Вячеслав Иванович не сразу понял, замялся было - неприятно свою непонятливость обнаруживать, тем более перед художником, но быстро дошло, он обрадовался и закивал:
- В шубе! Еще в какой шубе!
- Ну и хорошо. А то, если голышом бегает, как доберманец какой-нибудь, тогда нельзя выставлять на мороз. Не по-нашему это, когда собака голышом. Я люблю шубастых.

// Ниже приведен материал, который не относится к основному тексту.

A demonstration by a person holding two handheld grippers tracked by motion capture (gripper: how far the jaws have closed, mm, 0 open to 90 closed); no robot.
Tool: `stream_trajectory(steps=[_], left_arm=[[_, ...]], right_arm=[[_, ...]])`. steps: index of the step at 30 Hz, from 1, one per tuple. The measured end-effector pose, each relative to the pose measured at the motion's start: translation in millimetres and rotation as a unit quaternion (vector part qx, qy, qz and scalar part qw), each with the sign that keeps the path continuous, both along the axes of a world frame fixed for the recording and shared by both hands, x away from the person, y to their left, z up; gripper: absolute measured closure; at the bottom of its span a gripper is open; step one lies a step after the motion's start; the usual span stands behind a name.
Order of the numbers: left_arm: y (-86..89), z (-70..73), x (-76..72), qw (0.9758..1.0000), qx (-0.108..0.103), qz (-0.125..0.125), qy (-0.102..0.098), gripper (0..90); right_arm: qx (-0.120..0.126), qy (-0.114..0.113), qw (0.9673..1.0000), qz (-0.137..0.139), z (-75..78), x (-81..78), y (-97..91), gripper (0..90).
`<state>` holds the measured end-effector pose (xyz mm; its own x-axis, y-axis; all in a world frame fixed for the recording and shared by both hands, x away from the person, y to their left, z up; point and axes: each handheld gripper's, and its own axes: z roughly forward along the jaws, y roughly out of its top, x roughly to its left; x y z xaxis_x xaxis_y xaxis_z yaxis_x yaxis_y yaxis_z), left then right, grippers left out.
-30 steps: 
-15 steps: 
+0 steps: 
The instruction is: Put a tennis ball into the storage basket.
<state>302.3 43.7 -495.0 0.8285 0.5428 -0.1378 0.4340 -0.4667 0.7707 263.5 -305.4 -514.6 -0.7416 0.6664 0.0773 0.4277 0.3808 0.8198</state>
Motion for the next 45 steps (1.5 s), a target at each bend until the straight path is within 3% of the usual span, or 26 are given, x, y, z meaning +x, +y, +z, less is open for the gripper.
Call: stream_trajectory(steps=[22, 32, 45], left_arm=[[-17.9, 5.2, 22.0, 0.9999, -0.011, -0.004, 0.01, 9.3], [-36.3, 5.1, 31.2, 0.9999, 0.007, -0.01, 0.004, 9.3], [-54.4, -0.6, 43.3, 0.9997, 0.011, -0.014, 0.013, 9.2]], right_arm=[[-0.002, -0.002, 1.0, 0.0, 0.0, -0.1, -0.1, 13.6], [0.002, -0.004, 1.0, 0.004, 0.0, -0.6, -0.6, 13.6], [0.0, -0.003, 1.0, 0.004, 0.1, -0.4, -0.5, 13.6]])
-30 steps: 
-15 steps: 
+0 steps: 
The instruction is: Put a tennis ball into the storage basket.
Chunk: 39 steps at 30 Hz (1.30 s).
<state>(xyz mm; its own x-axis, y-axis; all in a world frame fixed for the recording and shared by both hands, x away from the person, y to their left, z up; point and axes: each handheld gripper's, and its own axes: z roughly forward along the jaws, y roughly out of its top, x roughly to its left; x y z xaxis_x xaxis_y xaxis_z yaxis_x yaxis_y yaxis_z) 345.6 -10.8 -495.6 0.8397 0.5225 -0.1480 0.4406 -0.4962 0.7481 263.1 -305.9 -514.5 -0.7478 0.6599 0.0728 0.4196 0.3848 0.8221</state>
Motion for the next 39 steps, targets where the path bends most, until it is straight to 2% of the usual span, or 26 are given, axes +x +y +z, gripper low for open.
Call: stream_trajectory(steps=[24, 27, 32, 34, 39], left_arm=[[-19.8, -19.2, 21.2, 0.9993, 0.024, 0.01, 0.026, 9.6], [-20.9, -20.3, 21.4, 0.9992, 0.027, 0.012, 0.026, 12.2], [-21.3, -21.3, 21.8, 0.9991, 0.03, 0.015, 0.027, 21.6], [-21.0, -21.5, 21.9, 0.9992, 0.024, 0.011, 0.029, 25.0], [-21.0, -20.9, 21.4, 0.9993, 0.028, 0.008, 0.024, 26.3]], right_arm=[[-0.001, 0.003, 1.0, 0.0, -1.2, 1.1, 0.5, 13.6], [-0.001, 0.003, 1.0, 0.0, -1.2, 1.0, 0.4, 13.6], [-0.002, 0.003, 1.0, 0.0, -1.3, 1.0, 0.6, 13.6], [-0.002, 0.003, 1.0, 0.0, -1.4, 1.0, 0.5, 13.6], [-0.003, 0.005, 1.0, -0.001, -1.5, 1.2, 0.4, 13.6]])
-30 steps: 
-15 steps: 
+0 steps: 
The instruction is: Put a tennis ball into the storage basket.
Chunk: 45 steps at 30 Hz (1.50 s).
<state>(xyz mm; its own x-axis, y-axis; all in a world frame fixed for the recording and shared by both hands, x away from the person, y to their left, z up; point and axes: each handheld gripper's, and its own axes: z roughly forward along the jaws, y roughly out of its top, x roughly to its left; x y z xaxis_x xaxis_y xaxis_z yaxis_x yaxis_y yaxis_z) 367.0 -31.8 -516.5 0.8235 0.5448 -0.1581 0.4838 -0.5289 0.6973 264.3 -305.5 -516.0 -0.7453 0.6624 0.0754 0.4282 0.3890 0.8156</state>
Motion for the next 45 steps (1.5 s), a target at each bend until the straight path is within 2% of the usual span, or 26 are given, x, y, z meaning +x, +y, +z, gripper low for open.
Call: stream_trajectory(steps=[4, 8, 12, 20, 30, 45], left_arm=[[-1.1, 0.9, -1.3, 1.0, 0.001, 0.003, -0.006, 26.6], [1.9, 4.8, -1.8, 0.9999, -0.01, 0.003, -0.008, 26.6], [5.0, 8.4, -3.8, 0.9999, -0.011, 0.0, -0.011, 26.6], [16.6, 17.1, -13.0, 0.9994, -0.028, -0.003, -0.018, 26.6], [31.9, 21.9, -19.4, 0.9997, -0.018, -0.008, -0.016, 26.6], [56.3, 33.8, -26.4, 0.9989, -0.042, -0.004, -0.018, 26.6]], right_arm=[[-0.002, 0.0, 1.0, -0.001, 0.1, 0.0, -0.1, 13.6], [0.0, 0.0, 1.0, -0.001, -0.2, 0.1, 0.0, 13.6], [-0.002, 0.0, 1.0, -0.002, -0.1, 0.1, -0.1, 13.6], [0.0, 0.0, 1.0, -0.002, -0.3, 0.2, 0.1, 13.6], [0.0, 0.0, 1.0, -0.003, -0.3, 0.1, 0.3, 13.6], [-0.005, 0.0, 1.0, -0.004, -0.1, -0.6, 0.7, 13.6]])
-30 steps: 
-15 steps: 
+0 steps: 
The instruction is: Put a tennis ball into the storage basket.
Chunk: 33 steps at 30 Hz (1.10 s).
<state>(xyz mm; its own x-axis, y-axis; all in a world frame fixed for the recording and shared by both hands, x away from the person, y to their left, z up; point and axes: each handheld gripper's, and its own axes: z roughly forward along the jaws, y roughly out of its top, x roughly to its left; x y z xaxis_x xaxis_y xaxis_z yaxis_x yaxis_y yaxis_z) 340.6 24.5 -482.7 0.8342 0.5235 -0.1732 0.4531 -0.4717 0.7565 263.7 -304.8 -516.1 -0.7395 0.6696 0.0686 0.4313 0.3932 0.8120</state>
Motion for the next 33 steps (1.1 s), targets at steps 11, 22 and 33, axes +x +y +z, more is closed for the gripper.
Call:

Успокоенный насчет Эрика, Вячеслав Иванович снял пальто - хорошее вообще-то пальто, но не дубленка, а он хотел дубленку, да никак не попадалось хорошей - и стоял с ним в руках, не зная, куда положить или повесить. Занятый своей монотонной работой хозяин не сразу заметил его затруднение. А когда заметил, посоветовал небрежно:
- Да кладите вон хоть на стул. Бумагу с него скиньте и кладите.
Ну что ж - если сам художник разрешает… Вячеслав Иванович собрал наваленные кипой на стул рисунки, не скинул их, правда, а аккуратно переложил на стол. Перекладывая, первый раз присмотрелся внимательно: лица все сплошь изможденные, но с удивительным выражением силы и страсти. И невольно спросилось:
- Это вы тогда рисовали?
- Новые работы, новые. Но все о том же. Вспоминаю, ищу.
- Родных своих ищете?
- Нет, в работе. Ищу истинное. Ну образ, что ли. Знаете, ну как раньше художник мог всю жизнь писать одних мадонн: искал истинное выражение святости материнства. Вот и я ищу. Чтобы выкристаллизовать образ Святого Ленинградца, если так можно выразиться. Ребенок такой уже есть: помните, мальчик в бинтах у Харшака?
Вячеслав Иванович не помнил, а вернее, и не видел никогда такого рисунка, но признаться постеснялся и неопределенно кивнул:
- Да, видел, приходилось.
- Если видели хоть раз - на всю жизнь. Это образ, это находка! Вот и я ищу, только взрослого. Со взрослым трудней… Кстати, вашего портрета никто не писал?
- Нет.
Жалко, что нельзя было сказать небрежно: "Как же, мой портрет нарисовал сам Глазунов", - единственный современный художник, которого Вячеслав Иванович знал по фамилии.
- У вас лицо интересное. И хорошо, что худое. Я люблю худобу человеческую. Блокадным мальчиком были, так я понимаю?